Trilobite Bathyuriscus formosis, Cambrian Meagher formation, Montana. Photo by Stephen W. Henderson, used by permission. |
The seas came in, the seas came out…. Alternating shale and limestone might mean that, but there are other ways to make it happen. I’m planning to have a conversation with an expert on Cambrian stratigraphy in a week or so – we might be in the Ordovician by then, but if we are we’ll just think back on the Cambrian when that conversation happens.
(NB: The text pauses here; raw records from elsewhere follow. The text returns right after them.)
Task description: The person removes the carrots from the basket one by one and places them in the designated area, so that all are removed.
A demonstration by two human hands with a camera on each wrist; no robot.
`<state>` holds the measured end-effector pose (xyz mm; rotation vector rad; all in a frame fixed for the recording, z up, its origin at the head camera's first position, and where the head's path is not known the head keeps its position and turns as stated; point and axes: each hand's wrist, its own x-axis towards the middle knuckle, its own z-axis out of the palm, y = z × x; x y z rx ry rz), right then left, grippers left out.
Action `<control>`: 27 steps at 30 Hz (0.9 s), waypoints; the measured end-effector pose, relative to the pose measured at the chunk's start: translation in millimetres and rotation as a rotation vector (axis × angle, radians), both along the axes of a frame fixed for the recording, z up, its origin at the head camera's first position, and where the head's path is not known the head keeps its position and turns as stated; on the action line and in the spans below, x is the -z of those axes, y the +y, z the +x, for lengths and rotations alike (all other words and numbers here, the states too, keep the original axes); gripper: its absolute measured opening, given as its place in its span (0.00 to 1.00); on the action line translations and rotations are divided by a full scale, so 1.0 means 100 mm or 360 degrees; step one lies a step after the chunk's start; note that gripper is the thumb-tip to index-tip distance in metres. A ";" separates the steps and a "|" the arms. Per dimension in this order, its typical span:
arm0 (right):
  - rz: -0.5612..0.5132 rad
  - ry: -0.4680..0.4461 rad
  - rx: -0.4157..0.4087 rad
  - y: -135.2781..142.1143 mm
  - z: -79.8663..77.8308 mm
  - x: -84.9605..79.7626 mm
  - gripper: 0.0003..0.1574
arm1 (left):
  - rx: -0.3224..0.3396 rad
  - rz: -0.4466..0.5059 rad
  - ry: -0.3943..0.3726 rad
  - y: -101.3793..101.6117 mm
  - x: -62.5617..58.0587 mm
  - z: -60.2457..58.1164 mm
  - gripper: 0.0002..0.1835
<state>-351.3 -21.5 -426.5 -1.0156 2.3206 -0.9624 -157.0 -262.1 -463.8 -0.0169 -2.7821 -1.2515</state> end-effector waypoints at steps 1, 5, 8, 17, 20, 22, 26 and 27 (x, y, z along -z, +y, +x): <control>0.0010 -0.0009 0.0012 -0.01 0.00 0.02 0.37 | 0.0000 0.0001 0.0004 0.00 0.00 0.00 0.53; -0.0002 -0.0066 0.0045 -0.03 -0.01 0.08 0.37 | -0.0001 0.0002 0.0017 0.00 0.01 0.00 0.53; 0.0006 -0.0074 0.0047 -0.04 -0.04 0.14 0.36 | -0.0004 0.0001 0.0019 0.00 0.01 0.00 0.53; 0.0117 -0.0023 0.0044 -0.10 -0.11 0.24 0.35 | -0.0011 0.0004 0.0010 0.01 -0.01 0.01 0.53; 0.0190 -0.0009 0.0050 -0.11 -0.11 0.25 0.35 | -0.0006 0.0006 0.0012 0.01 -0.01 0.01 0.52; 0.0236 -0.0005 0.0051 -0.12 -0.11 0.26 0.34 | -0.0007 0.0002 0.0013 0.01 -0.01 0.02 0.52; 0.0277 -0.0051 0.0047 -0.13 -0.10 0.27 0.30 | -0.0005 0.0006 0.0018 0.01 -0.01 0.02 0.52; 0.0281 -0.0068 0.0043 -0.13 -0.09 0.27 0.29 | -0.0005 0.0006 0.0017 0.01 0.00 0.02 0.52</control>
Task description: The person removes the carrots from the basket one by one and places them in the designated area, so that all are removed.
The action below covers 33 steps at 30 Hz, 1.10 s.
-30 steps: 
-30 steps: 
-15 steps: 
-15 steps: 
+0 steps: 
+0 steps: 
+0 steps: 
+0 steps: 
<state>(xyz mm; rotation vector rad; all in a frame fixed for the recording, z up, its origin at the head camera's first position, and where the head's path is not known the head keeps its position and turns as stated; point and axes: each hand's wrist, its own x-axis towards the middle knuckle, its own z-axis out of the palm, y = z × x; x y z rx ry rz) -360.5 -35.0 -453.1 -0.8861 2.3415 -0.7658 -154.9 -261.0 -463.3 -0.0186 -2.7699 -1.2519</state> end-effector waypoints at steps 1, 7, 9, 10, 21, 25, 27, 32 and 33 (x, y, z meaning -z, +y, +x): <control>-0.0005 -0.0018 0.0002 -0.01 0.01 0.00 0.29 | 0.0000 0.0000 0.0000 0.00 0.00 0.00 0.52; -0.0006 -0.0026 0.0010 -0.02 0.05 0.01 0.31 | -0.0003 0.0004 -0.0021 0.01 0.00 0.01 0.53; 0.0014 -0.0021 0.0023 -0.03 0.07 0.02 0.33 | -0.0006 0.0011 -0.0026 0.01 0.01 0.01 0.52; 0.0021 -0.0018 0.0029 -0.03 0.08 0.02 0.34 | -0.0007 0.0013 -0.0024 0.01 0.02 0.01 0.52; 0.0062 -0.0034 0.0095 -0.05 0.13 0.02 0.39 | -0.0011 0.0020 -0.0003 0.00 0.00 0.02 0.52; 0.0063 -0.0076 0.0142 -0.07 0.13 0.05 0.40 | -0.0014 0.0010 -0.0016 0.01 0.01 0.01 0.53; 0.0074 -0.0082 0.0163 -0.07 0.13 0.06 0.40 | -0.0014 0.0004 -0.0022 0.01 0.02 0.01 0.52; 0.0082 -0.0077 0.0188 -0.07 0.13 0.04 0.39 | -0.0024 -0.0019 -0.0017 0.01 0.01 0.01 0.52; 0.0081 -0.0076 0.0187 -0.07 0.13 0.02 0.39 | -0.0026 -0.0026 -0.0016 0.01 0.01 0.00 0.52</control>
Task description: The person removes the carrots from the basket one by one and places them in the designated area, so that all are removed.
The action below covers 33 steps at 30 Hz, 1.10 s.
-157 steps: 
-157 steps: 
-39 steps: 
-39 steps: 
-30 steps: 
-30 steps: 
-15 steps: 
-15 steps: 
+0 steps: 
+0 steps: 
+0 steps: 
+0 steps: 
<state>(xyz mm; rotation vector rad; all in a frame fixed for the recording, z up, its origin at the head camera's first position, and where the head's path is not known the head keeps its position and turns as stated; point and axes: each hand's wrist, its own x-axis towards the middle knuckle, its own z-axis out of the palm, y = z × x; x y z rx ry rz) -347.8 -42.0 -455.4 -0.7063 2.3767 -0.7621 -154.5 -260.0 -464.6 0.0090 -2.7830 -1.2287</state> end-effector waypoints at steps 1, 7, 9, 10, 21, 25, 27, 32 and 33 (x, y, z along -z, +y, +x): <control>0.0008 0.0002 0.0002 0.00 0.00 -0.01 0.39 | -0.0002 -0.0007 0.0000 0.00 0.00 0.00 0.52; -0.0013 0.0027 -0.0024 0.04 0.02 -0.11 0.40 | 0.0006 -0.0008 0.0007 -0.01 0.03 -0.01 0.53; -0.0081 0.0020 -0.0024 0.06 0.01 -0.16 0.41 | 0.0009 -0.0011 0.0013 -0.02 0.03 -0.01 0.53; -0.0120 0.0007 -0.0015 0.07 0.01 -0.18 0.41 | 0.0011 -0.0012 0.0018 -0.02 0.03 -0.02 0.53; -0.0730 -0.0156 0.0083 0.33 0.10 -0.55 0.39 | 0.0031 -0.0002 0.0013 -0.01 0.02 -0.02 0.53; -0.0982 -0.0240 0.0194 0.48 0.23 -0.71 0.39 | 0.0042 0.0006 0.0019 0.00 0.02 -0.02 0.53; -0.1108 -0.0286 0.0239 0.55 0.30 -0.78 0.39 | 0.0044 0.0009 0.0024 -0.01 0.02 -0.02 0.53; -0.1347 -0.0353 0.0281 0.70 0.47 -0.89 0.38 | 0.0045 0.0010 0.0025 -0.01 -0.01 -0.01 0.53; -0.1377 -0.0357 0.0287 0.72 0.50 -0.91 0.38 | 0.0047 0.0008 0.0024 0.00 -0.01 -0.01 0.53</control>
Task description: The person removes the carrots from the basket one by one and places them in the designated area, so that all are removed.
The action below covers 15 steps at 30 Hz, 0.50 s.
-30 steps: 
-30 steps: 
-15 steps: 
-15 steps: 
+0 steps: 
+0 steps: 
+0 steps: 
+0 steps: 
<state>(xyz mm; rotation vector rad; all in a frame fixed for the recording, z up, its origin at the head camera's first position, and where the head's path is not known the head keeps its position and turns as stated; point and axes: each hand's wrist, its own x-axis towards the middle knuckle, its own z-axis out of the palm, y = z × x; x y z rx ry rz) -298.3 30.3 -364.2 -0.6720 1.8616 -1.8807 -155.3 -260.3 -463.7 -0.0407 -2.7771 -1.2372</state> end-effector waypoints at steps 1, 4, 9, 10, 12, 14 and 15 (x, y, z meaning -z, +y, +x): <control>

From the point of view of someone mapping geologic layers, the importance of the sequence – Flathead, Wolsey, Meagher, Park, Pilgrim – is that it’s really the best way, sometimes the only way, to be sure which rock or rocks you might be looking at. In western Montana, there’s another pinkish quartz sandstone called the Quadrant – a chunk of it looks an awful lot like a chunk of the Flathead, to the point that it’s virtually impossible to tell them apart in the field. But the Quadrant is Pennsylvanian in age, around 280 million years old, rather than around 500 million years for the Flathead. If you look at the rocks below the Quadrant, you won’t find the Precambrian unless there’s some complicated structural thing going on, like faulting. And if you look above, you won’t find the precise sequence of the Wolsey, a specific kind of shale, the Meagher, a limestone with distinctive characteristics, the Park shale, and then the Pilgrim formation. It’s that sequence that’s like a fingerprint that tells you you’re in the Cambrian, even if the individual chunks of rock can’t tell you that for sure.